Task requirements >>
The reply should contain all the data below, repeated exactly, and none of the images.

◆ ◆ ◆

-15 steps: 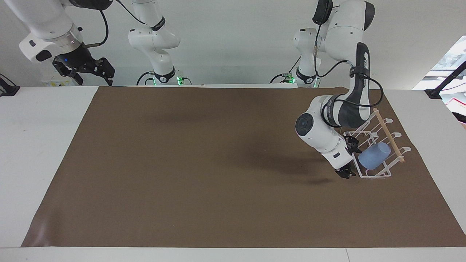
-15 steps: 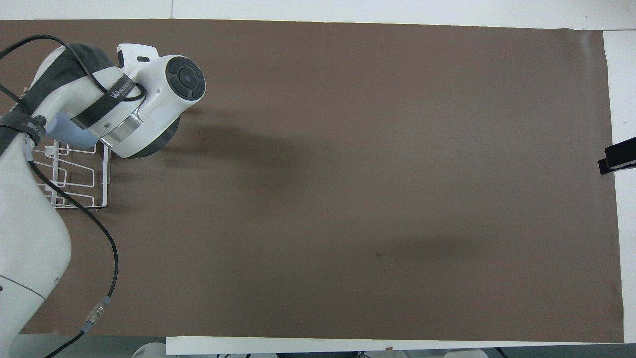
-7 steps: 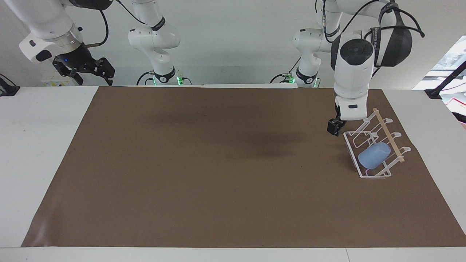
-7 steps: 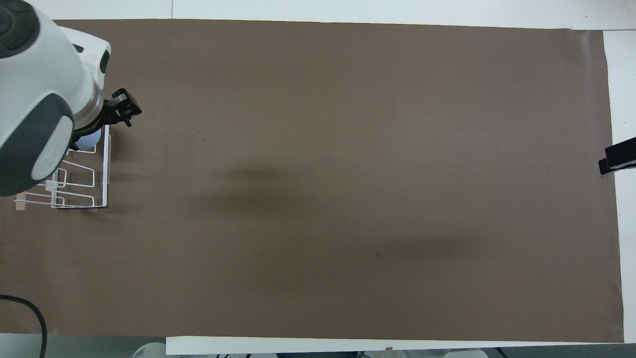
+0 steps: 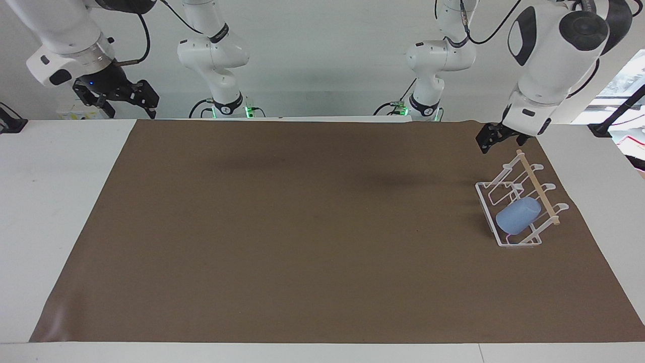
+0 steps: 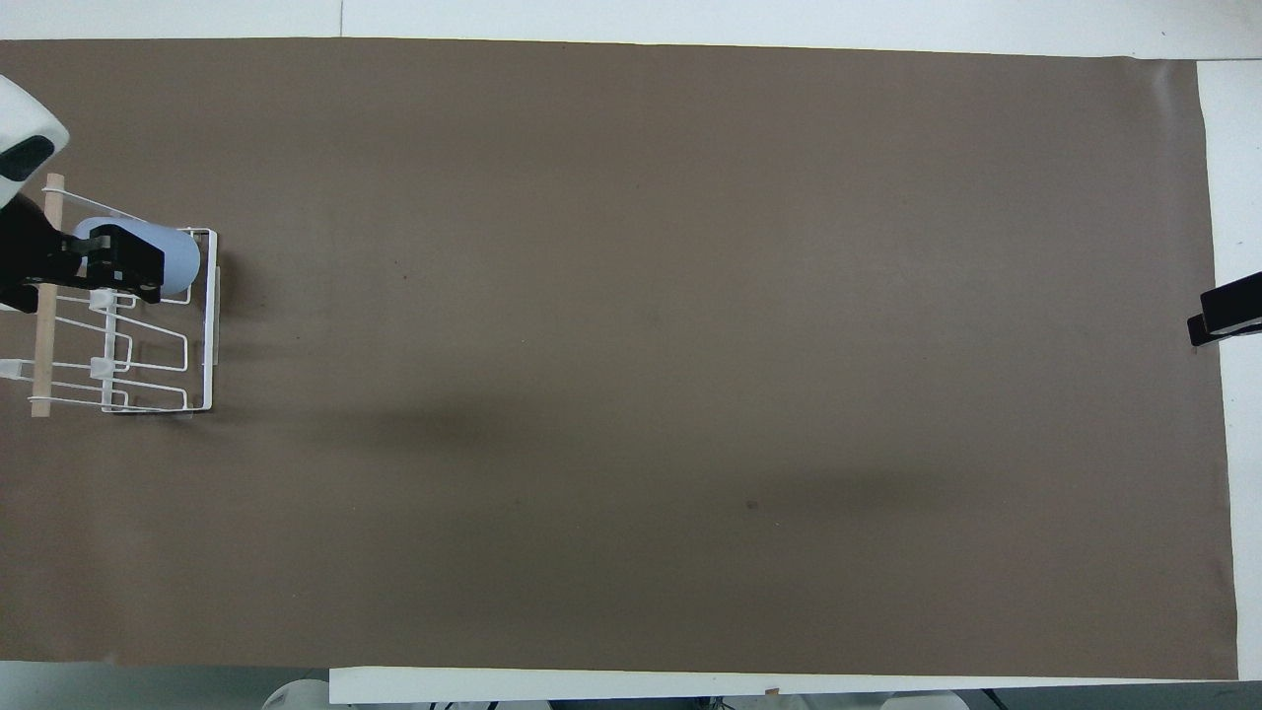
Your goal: Hang cup on cup holder
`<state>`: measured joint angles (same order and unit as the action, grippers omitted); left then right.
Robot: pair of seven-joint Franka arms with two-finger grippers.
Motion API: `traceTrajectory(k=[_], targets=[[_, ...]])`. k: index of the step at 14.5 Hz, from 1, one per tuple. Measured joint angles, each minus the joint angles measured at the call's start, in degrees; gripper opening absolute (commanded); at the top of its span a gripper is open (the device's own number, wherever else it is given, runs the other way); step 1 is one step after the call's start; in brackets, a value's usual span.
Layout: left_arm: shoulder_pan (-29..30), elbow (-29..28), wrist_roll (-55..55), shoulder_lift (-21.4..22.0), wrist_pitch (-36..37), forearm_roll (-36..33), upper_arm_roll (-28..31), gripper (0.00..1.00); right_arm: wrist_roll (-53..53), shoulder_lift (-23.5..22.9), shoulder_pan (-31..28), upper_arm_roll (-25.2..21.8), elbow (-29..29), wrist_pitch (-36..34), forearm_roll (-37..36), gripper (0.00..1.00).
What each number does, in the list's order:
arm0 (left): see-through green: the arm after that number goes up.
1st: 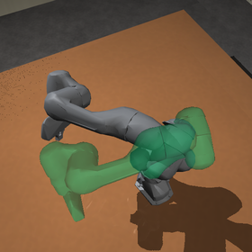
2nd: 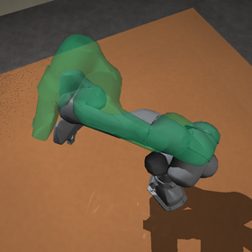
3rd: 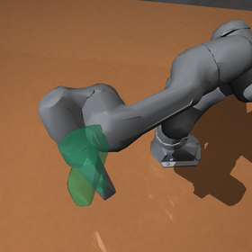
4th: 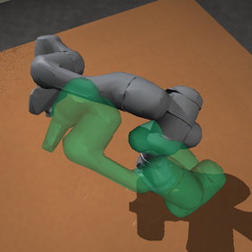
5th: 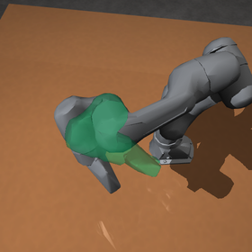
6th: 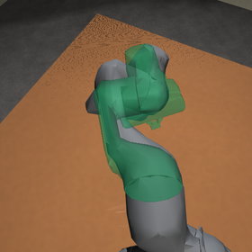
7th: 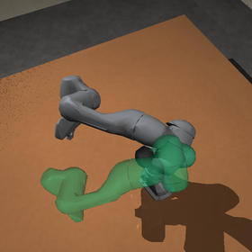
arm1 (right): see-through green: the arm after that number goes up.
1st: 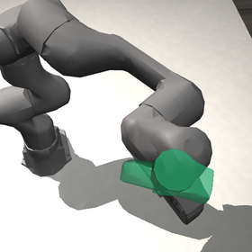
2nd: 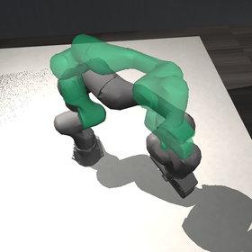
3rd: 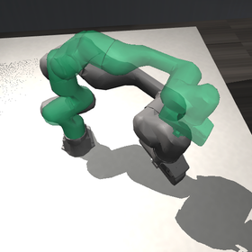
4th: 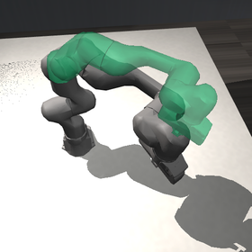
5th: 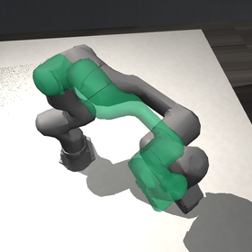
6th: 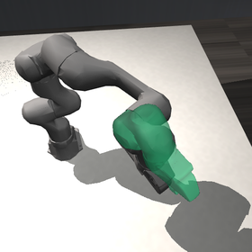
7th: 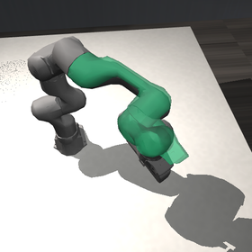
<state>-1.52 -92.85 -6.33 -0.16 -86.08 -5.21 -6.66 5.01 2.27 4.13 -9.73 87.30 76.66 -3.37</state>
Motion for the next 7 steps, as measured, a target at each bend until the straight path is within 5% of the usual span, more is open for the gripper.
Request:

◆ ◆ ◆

Answer for this exercise >>
-15 steps: 
-15 steps: 
-7 steps: 
-7 steps: 
+0 steps: 
+0 steps: 
Your goal: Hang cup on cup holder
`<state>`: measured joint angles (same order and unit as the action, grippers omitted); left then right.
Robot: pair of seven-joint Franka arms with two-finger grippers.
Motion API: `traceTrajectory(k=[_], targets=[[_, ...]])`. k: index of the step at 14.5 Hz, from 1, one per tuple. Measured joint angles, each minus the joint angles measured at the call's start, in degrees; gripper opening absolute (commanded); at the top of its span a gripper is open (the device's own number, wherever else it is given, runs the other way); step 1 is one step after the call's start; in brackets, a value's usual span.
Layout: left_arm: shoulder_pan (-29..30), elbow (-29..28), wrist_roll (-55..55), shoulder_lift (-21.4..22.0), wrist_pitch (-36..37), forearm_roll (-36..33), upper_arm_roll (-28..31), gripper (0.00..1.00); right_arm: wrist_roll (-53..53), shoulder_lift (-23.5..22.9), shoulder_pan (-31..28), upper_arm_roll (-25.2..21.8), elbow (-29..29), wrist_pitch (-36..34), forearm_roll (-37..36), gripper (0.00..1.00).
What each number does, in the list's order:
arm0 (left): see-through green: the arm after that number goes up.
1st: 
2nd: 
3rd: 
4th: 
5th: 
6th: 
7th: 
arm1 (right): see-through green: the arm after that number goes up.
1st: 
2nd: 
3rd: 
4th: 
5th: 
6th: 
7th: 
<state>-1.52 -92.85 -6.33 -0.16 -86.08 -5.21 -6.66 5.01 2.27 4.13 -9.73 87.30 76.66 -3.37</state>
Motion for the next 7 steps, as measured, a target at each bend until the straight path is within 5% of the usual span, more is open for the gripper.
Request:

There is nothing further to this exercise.